● ASSIGNMENT
When you reach the line in the listing below that contains "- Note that", begin returning lines exactly as written, and stop after the line that contains "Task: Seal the". Return no other lines.

● DATASET EXTRACT
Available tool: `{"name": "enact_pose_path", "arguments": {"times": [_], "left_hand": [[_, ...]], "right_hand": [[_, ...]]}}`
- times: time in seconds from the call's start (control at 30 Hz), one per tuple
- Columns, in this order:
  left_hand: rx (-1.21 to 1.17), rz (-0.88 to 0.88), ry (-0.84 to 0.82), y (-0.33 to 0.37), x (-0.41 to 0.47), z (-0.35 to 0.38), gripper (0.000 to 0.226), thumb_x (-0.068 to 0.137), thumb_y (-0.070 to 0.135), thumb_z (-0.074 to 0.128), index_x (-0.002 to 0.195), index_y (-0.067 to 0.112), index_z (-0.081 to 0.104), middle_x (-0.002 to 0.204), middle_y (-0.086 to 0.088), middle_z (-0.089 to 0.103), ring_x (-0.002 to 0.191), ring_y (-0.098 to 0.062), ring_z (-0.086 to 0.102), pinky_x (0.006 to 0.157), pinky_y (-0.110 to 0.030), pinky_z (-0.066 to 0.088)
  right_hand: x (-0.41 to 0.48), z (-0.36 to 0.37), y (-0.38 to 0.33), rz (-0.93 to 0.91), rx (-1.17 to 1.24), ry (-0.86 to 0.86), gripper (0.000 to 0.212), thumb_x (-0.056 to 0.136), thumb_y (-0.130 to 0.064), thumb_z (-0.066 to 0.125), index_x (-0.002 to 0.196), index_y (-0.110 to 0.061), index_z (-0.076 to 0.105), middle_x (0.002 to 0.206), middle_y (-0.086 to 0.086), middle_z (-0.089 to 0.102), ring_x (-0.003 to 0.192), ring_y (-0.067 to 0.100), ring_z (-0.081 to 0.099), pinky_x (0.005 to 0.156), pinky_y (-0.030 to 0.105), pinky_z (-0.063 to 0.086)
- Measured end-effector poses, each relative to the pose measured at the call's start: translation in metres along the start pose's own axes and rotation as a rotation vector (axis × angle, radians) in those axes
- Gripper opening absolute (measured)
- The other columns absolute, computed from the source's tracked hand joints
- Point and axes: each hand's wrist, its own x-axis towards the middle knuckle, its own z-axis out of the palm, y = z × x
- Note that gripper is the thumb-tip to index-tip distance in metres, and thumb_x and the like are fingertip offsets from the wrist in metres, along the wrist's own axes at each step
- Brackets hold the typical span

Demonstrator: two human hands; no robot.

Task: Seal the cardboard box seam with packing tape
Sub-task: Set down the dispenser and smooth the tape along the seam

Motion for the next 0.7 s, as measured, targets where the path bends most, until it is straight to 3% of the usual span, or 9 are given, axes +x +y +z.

● WORKED SOLUTION
- Note that gripper is the thumb-tip to index-tip distance in metres, and thumb_x and the like are fingertip offsets from the wrist in metres, along the wrist's own axes at each step
- Brackets hold the typical span

Demonstrator: two human hands; no robot.

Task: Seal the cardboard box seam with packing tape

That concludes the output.